Aspects of the invention may be described in the general context of computer-executable instructions, such as program modules, being executed by a computer. Generally, program modules include routines, programs, objects, components, data structures, etc., that perform particular tasks or implement particular abstract data types. The invention may also be practiced in distributed computing environments where tasks are performed by remote processing devices that are linked through a communications network, e.g., cloud-based applications. In a distributed computing environment, program modules may be located in both local and remote computer storage media including memory storage devices.

FIG. 2 shows illustrative apparatus 200 that may be configured in accordance with the principles of the disclosure.

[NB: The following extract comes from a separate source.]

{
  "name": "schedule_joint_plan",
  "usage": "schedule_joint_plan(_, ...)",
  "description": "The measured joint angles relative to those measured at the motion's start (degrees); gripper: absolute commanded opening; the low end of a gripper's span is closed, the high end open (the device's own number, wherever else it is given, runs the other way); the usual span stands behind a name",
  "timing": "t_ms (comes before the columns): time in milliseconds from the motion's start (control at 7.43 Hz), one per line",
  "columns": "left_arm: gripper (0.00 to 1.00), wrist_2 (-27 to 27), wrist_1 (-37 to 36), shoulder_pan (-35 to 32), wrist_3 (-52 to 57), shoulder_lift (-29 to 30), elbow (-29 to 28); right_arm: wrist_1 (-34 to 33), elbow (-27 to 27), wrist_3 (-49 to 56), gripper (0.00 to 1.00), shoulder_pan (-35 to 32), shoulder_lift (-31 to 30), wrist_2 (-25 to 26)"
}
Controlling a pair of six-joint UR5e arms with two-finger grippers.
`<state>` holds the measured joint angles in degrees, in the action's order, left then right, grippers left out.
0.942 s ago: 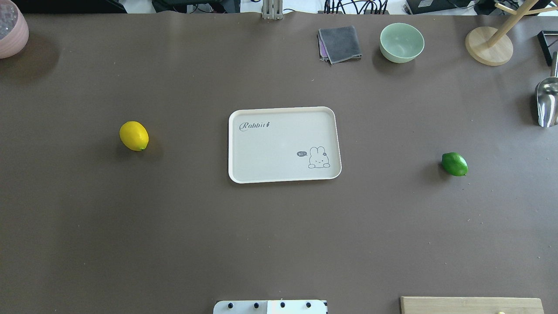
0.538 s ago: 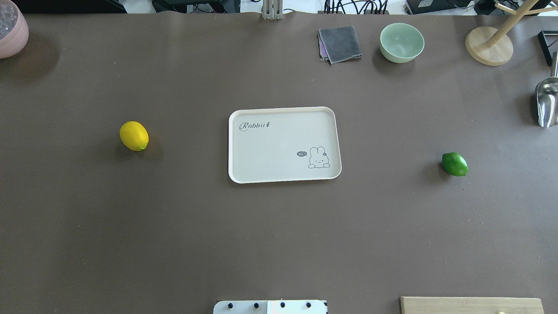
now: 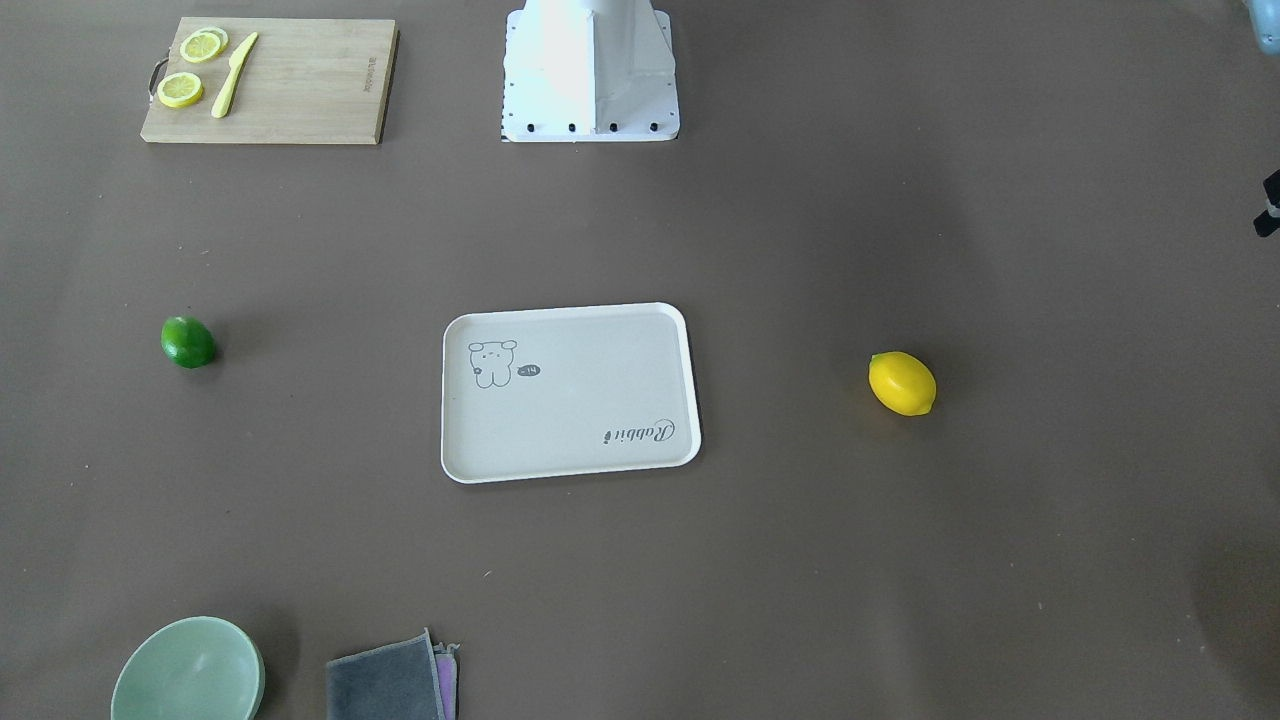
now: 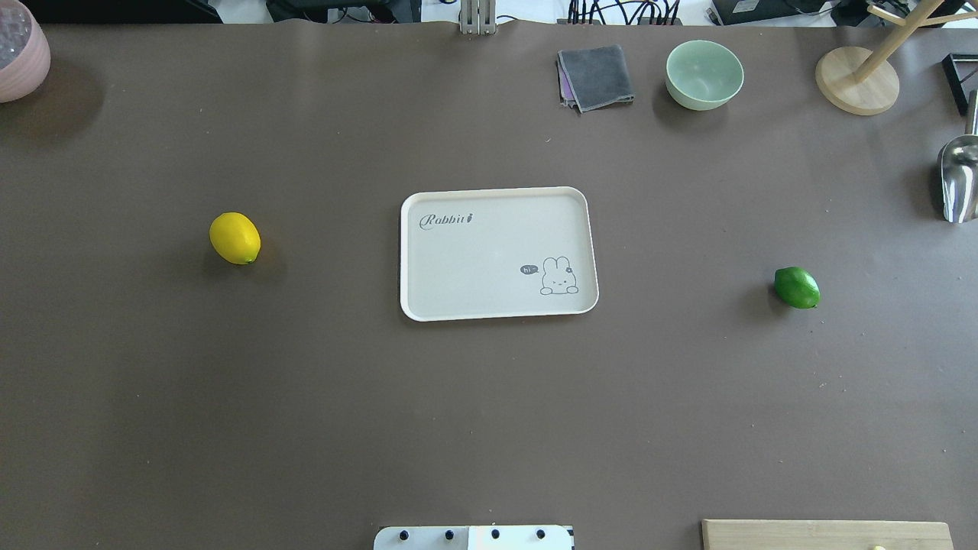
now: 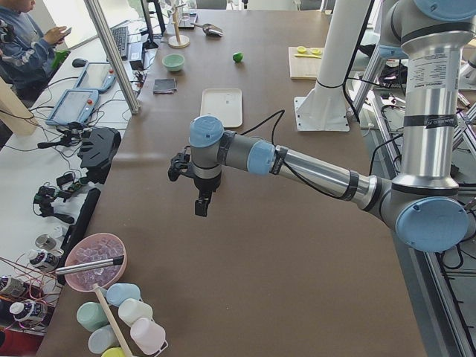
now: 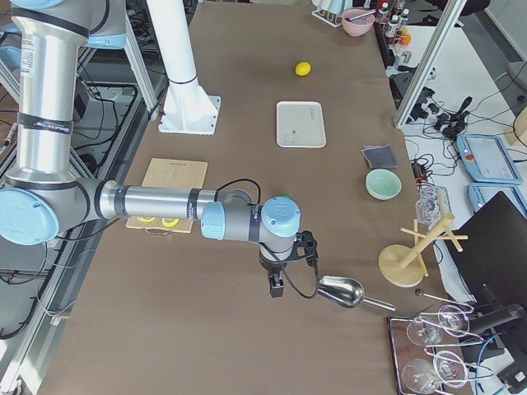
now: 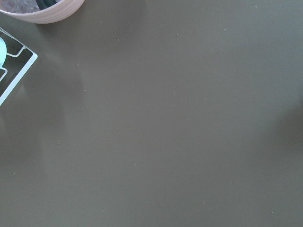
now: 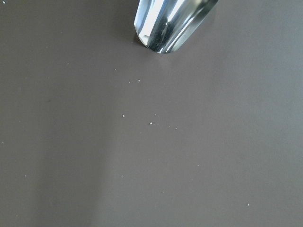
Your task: Place all lemons on tray
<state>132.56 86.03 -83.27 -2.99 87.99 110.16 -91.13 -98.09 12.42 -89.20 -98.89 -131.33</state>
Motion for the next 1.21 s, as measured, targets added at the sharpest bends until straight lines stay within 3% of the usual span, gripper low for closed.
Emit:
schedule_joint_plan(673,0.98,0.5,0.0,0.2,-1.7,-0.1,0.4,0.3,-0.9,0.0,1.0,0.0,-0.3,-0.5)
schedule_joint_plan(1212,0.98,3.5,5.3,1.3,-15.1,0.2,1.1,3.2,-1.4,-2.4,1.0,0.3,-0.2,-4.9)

Apparatus 200 may be a server or computer with various peripheral devices 206. Apparatus 200 may include one or more features of the apparatus shown in FIGS. 1-9. Apparatus 200 may include chip module 202, which may include one or more integrated circuits, and which may include logic configured to perform any other suitable logical operations.

Apparatus 200 may include one or more of the following components: I/O circuitry 204, which may include a transmitter device and a receiver device and may interface with fiber optic cable, coaxial cable, telephone lines, wireless devices, PHY layer hardware, a keypad/display control device, a display (LCD, LED, OLED, etc.), a touchscreen or any other suitable media or devices, peripheral devices 206, which may include other computers, logical processing device 208, which may compute data information and structural parameters of various applications, and machine-readable memory 210.

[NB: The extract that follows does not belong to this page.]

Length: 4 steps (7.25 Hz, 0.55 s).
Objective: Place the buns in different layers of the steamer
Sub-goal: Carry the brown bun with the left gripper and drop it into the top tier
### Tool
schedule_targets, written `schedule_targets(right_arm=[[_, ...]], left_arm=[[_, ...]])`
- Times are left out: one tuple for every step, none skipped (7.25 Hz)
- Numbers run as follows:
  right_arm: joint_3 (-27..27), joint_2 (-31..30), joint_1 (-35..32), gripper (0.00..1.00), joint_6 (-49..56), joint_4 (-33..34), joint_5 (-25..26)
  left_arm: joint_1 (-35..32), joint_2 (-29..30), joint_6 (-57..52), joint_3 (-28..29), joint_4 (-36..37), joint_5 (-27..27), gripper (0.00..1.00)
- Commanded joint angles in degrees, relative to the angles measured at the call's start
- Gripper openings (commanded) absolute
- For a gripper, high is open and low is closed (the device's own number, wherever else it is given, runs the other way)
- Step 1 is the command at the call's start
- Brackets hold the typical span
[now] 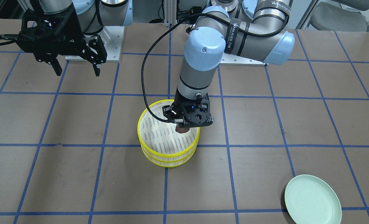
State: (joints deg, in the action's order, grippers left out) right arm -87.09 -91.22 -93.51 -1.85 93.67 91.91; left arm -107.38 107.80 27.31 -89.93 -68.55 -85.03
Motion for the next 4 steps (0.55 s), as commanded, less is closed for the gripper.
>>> schedule_targets(right_arm=[[-0.09, -0.01, 0.00, 1.00, 0.09, -0.07, 0.02], [-0.10, -0.01, 0.00, 1.00, 0.09, -0.07, 0.02], [-0.10, -0.01, 0.00, 1.00, 0.09, -0.07, 0.02], [-0.10, -0.01, 0.00, 1.00, 0.09, -0.07, 0.02]], left_arm=[[-1.60, -0.04, 0.64, -1.91, -0.27, 1.35, 0.86], [-1.86, -0.13, 2.12, -2.70, -0.18, 3.79, 1.00], [-1.95, -0.30, 3.27, -2.71, -0.27, 3.90, 1.00], [-1.78, -0.22, 3.19, -2.62, -0.10, 4.17, 1.00]])
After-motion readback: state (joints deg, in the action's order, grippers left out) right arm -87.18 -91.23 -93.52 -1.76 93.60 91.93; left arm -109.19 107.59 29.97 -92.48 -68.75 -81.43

Machine-readable memory 210 may be configured to store in machine-readable data structures: machine executable instructions (which may be alternatively referred to herein as “computer instructions” or “computer code”), applications, signals, recorded data, and/or any other suitable information or data structures. The instructions and data may be encrypted.

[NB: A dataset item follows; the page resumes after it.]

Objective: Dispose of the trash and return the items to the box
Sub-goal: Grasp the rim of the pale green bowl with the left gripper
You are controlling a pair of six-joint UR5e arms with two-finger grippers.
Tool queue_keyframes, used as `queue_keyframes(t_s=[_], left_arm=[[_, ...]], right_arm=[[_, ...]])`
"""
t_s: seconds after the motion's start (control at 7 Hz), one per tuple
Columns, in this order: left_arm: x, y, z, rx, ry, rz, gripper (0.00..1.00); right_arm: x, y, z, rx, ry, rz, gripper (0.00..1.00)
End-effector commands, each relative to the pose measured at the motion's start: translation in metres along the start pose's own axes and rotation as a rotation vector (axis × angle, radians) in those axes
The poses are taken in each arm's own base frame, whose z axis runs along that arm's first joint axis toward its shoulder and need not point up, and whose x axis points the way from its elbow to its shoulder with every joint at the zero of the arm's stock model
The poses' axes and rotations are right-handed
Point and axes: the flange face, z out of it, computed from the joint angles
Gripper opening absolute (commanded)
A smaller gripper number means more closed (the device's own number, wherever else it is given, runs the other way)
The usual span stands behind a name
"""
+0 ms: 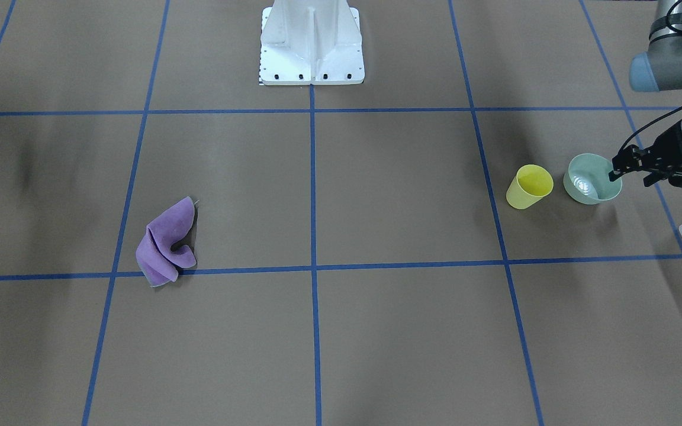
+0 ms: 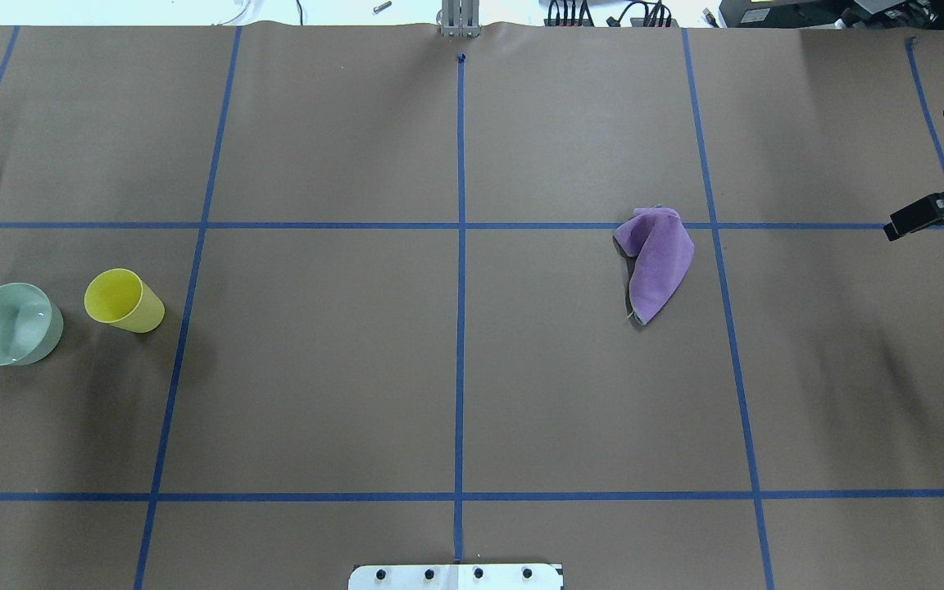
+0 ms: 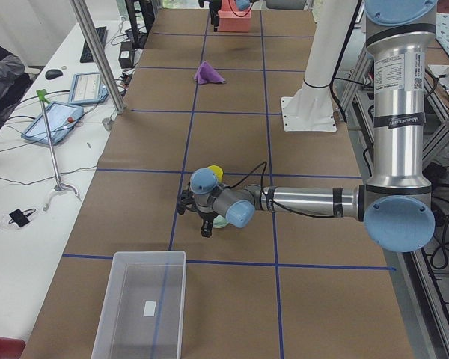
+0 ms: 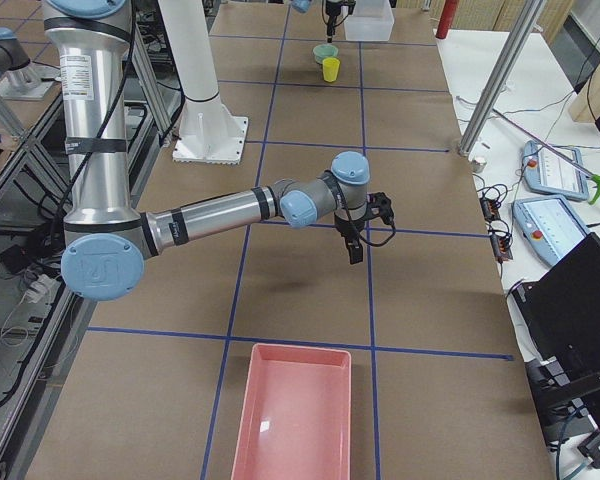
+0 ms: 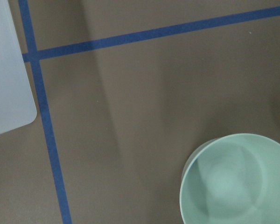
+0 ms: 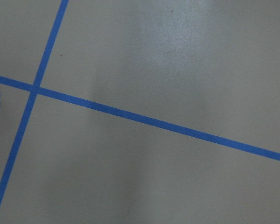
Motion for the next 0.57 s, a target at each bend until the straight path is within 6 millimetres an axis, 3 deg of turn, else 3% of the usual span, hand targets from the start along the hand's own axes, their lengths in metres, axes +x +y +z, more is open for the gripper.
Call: queue_keyframes(t_s=[0.0,0.29,0.43], left_arm=[[0.0022,0.0022,0.0097,-0.017,0.001,0.006,0.24],[0.0008,0.0033,0.0127,-0.024,-0.001,0.011,0.0],[0.0032,0.0025,0.0109,-0.011,0.007,0.026,0.0]], right_arm=[[-0.0001,-0.0001,0.0,0.001,0.001,0.0,1.0],[-0.0013,0.0003,0.0021,-0.003,0.002,-0.003,1.0],[-0.0013,0.0003,0.0021,-0.003,0.002,-0.003,1.0]])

Components 202, 204, 206, 208 and 210 may be coupled together by a system bus or other interconnections 212 and may be present on one or more circuit boards such as 220. In some embodiments, the components may be integrated into a single chip. The chip may be silicon-based.

FIG. 3 shows input data at 302. Input data 302 may be inputted into level 1 shallow learning system 304 and level 2 deep learning system 306. Shallow learning system 304 may include a classifier, machine learning model or other single-layer predictor. Deep learning system 306 may include deep learning model, neural network or multi-layer predictor.

FIG. 4 shows input data at 402. Input data 402 may be inputted into level 1 shallow learning system 404 and level 2 deep learning system 412. Level 1 shallow learning system 404 may process input data into feature set A, shown at 406. Feature set A may be grouped sets of features relating to a specific topic.

Level 2 deep learning system 412 may process input data into raw data 414. Raw data 414 may be used to create prediction set B, shown at 416. A heatmap may be used to map feature set A to prediction set B to identify to what extent each feature contributes to a final prediction, as shown at 408. The heatmap may be used to explain the predictive behavior of the deep learning system, as shown at 410.

FIG. 5 shows input data at 502. Input data 502 may be inputted into level 1 shallow learning system 504 and level 2 deep learning system 512. Level 1 shallow learning system 504 may process input data into feature set A, shown at 506. Feature set A may be grouped sets of features relating to a specific topic.

Level 2 deep learning system 512 may process input data into raw data 514. Raw data 514 may be used to create prediction set B, shown at 516. A heatmap may be used to map feature set A to a selected layer from prediction set B, as shown at 508. Based on the mapping, feature set A may be limited to the selected layer of prediction set B, as shown at 410.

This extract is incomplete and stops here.